Why are networks so hard to build? - alaricsp
http://www.snell-pym.org.uk/archives/2009/09/09/why-are-networks-so-hard-to-build/

======
theBobMcCormick
The article is full of poorly written handwaving. Every problem _looks_ easy
from a distance. The devil is in the details. Sure it sounds like networking
should be "just plug a bunch of boxes together and let them figure it out".
But that's about as naive as saying we shouldn't have bother with these pesky
programming language things.. We should just be able to describe what we want
the computer to do in english! :-) Yeah, that's likely.

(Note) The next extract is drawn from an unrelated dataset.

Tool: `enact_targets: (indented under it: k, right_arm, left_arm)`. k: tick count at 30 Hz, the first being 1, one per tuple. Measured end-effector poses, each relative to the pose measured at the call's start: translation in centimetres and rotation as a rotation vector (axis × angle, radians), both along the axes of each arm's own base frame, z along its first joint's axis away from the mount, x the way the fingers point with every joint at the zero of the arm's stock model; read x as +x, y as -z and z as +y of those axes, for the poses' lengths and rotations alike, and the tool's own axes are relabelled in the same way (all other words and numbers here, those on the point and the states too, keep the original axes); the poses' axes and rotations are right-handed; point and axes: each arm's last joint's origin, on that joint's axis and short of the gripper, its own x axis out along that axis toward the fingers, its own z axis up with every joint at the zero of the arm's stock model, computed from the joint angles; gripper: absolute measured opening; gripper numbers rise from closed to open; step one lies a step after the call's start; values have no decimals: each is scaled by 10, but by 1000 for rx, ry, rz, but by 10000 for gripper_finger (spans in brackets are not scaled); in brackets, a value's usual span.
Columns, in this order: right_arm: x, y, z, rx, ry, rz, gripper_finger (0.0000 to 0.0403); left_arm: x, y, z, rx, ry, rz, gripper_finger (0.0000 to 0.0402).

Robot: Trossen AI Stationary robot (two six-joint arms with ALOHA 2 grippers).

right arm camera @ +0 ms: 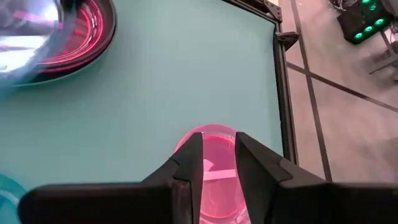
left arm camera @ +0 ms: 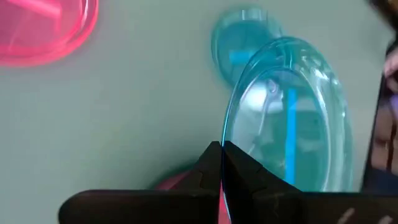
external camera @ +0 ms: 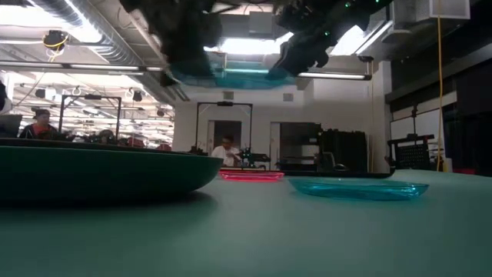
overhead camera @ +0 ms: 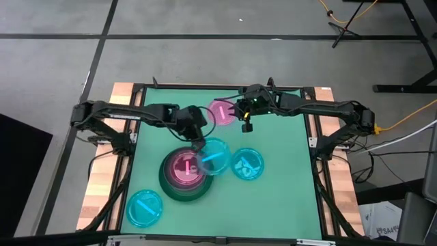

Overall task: Stack plastic plates
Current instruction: Stack the top light blue plate on top of the stacked light pink plate

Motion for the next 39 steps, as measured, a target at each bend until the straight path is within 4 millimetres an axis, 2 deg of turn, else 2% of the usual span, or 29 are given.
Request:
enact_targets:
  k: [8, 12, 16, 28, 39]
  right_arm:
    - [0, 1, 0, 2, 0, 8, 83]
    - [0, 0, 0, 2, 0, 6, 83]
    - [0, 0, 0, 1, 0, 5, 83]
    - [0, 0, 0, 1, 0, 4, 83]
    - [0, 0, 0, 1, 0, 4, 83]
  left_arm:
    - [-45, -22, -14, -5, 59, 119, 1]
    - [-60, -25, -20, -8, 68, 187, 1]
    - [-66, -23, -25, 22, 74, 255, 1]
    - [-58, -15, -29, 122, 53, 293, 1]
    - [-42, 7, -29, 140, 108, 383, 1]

Aside from the run-on sentences and other grammatical problems with the piece,
specific comments in that article also lead me to believe the author doesn't
know much about networking. Take this one for example:

 _"We don't need a cable between every pair of switches carrying the same
subnet, though; a switch will happily forward traffic coming from one trunk
out to another trunk, but we need to be mindful of our uptime requirements; if
an intermediate switch or trunk fails, then the subnet will be shattered into
pieces unless we set up alternative paths through the network (andsuffer the
consequences of Spanning Tree Protocol aka STP, which doesn't yet support
VLANs very well; you pretty much have to trunk every VLAN to every switch if
you're using STP and VLANs together"_

Say what? Every working network engineer in the world will be quite suprised
to know that STP doesn't support VLAN's well. They'll also be quite surprised
at the assertion that VLAN trunking is required _because_ of STP?!?! That
whole sentence is so wrong I'm not sure where to begin.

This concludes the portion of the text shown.